I used SDDM previously, same problem.

Setting xsession.enable = true; will solve this because it sources home.sessionVariables in ~/.xprofile. This is more a workaround than a solution though.

That works only with X sessions though, I tried a few weeks ago.

jakobkukla commented 1 year ago

That works only with X sessions though, I tried a few weeks ago.

Technically yes, but since LightDM (and probably most other DMs) source the file before starting sway it will work as well.

Scrumplex commented 1 year ago

Before switching to NixOS, I used to run Sway within systemd using a launch script like this:

$ systemd-run --user --collect --wait --unit sway -- sway

I just kept all my session variables in environment.d configurations, which worked pretty well.

Alternatively, we could switch all environment variables to environment.d and rely on something like export $(systemctl --user show-environment) (or something like that) when initializing the login shell, to continue supporting TTY logins. I think most login managers already source the environment from environment.d when starting a session, so this is only needed for people who use a TTY to start their session.

auroraanna commented 1 year ago

I'm for supporting TTY

ppenguin commented 1 year ago

I was bitten by this when switching to Hyprland (my first wayland config). It was a huge mess trying to get it to work with greetd.

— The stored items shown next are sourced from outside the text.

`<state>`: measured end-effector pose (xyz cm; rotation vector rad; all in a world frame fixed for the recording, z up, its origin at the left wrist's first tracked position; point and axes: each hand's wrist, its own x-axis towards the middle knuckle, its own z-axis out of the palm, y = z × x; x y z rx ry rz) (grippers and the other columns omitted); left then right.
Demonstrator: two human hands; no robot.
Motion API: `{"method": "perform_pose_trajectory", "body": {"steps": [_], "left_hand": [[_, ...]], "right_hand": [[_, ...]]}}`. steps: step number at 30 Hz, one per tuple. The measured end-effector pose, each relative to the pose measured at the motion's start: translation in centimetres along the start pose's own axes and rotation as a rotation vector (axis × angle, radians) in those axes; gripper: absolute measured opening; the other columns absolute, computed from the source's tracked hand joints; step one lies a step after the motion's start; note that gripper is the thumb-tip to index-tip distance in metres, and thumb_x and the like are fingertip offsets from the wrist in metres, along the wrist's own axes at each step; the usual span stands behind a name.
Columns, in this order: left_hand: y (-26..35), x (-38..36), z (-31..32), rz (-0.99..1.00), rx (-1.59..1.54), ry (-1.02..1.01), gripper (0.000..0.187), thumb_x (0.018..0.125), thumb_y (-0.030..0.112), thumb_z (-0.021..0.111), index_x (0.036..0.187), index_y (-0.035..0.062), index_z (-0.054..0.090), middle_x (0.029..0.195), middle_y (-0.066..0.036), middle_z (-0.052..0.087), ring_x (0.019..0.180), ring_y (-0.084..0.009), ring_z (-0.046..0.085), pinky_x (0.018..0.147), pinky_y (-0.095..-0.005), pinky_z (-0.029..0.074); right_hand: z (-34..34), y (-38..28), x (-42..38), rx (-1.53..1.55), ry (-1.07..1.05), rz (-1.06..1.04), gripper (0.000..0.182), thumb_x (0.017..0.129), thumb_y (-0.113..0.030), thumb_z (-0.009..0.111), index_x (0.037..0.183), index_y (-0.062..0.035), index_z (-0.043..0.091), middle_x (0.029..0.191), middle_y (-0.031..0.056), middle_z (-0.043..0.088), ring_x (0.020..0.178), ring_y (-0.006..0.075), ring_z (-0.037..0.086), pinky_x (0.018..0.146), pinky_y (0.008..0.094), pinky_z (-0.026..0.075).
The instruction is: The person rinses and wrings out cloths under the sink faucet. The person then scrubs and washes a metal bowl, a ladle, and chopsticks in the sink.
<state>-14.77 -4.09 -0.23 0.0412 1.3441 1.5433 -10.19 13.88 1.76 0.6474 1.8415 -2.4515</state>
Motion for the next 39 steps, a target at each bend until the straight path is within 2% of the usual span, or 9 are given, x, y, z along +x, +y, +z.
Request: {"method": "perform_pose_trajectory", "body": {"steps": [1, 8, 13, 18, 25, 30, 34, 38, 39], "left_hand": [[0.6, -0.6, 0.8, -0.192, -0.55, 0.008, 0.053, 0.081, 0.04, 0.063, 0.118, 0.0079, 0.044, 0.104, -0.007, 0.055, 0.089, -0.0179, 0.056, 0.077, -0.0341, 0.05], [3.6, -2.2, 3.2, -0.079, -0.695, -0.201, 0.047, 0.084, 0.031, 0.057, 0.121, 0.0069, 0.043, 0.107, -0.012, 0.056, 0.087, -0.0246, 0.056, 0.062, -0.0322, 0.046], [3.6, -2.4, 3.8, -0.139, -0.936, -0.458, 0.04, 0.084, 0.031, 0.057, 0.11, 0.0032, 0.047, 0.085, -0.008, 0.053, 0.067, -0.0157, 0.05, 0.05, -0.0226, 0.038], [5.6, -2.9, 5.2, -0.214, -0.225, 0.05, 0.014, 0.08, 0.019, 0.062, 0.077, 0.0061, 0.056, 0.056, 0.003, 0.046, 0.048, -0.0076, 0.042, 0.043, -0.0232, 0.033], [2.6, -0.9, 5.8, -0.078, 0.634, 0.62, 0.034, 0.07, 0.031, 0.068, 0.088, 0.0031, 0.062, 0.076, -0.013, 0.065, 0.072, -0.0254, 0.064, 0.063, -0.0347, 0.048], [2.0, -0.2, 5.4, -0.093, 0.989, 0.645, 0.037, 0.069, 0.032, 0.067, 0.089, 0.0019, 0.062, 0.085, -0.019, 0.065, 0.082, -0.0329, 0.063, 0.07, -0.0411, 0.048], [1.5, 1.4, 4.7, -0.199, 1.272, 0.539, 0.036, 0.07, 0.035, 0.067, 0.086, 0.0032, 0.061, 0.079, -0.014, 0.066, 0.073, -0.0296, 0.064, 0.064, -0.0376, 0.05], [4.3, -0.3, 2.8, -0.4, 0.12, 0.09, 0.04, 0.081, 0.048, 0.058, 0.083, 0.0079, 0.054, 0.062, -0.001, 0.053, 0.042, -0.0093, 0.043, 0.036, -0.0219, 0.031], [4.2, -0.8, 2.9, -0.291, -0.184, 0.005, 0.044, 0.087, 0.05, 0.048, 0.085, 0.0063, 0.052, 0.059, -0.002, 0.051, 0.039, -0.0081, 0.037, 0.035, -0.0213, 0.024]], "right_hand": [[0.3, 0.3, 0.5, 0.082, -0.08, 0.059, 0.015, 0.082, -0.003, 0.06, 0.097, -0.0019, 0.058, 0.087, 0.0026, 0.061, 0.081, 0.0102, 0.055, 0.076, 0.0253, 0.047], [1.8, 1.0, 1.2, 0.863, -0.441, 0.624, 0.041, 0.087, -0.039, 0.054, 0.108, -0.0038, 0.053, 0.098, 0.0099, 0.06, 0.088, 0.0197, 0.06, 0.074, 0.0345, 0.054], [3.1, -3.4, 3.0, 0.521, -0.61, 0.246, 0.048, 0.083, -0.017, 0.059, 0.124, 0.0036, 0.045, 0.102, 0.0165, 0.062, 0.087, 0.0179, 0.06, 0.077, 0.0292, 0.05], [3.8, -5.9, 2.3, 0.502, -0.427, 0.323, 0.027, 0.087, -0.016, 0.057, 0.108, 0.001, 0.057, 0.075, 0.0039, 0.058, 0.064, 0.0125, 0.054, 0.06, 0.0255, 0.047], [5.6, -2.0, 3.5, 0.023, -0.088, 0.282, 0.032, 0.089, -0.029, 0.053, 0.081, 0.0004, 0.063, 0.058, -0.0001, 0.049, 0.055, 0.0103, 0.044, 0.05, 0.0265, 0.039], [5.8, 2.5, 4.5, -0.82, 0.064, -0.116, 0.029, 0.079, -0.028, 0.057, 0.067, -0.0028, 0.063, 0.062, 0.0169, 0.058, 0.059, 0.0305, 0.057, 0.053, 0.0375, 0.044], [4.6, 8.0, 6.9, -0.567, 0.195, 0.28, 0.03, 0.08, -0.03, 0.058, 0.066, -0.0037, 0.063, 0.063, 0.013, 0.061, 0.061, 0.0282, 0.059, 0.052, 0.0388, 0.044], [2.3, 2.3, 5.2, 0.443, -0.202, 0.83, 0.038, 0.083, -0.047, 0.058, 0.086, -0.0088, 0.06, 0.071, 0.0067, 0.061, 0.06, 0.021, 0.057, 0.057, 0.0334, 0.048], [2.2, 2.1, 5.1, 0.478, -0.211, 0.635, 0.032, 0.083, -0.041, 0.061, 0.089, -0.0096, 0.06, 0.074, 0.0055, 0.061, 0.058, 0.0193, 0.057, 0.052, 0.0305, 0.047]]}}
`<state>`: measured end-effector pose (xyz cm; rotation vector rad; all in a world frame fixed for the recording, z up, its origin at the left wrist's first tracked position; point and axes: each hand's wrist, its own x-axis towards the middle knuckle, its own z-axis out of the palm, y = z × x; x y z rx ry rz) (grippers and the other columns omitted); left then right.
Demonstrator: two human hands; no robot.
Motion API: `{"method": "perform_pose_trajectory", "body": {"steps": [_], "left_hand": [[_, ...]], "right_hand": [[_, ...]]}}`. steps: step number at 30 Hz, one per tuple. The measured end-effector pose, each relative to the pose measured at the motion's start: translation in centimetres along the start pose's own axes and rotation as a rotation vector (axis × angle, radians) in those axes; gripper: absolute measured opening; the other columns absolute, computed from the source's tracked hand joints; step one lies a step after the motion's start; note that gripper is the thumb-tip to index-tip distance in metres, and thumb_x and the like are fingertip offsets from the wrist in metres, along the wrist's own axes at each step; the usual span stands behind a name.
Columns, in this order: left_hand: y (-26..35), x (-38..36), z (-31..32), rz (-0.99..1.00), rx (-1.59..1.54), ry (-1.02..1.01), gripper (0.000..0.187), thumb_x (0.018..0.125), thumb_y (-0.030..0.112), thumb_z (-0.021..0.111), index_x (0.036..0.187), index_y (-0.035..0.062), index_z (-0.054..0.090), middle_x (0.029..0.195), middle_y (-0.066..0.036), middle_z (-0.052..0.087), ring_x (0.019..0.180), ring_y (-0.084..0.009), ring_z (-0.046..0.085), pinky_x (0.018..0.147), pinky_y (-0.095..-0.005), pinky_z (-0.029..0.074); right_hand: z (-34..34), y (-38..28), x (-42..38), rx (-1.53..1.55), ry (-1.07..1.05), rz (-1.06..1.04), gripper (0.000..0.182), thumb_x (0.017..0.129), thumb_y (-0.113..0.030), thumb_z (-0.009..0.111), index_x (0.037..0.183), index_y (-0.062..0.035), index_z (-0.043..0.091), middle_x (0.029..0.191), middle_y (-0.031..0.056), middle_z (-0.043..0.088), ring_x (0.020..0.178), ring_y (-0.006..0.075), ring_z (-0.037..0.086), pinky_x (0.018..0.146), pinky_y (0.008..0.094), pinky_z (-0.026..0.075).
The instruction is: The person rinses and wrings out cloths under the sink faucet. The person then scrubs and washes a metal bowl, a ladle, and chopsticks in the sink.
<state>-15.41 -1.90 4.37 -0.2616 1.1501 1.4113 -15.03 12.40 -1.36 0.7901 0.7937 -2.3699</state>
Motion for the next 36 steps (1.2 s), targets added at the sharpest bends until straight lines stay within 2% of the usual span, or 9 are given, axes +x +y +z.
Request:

Analyzing sway session handling I saw that this is handled by an explicit wrapper script, which you probably have to "hack" further (via extraConfig or similar) to make e.g. gnome-keyring env vars and such propagated.

I gave up trying to make .desktop sessions work via greeters and just made a wrapper script in the shell profile that starts the compositor when logging in on tty1, after sourcing HM vars and the like.

Maybe @Scrumplex suggestion could be a good idea because it is independent of display managers/greeters, and we have no satisfactory "wsession" equivalent for xsessions anyway currently?

hpfr commented 5 months ago

As far as I can tell, this already works with GNOME Wayland. See https://github.com/NixOS/nixpkgs/pull/187620#issuecomment-1891078183 for details. Perhaps the NixOS modules for other graphical session types could emulate this approach. I touch on environment.d in that comment—ultimately I think it makes sense to make users’ existing login shell configurations work for the foreseeable future. Users who really want to get rid of the call to the login shell can set it up for themselves, or make an opt-in module, I guess

Scrumplex commented 5 months ago

The only showstoppers for using environment.d exclusively are modules that set home.sessionVariablesExtra. Perhaps we could write a simple user unit that just sets the values in a shell script and runs systemctl --user import-environment on them

hpfr commented 5 months ago

Yeah I suppose for home.sessionVariables it’s easy enough to move to environment.d on NixOS since Nix manages the whole stack. I think they will still need to be added to profileExtra-type shell options for non-systemd environments like macOS, though. And some users may still be confused when profileExtra-type options don’t seem to work on NixOS Wayland sessions, but that’s out of scope here as opposed to my comment on the stale NixOS PR

justinlovinger commented 4 months ago

sessionVariablesExtra should probably be retired in general. It does not work for non-POSIX shells, or even shells without specific Bash-isms. It is only used in a handful of places, and programs.SHELL.initExtra could be used instead, with better compatibility for shells other than Bash. I even found bug in one of the sparse uses of sessionVariablesExtra while investigating this, a line is duplicated for home.sessionVariablesExtra and programs.bash.initExtra in modules/targets/generic-linux.nix.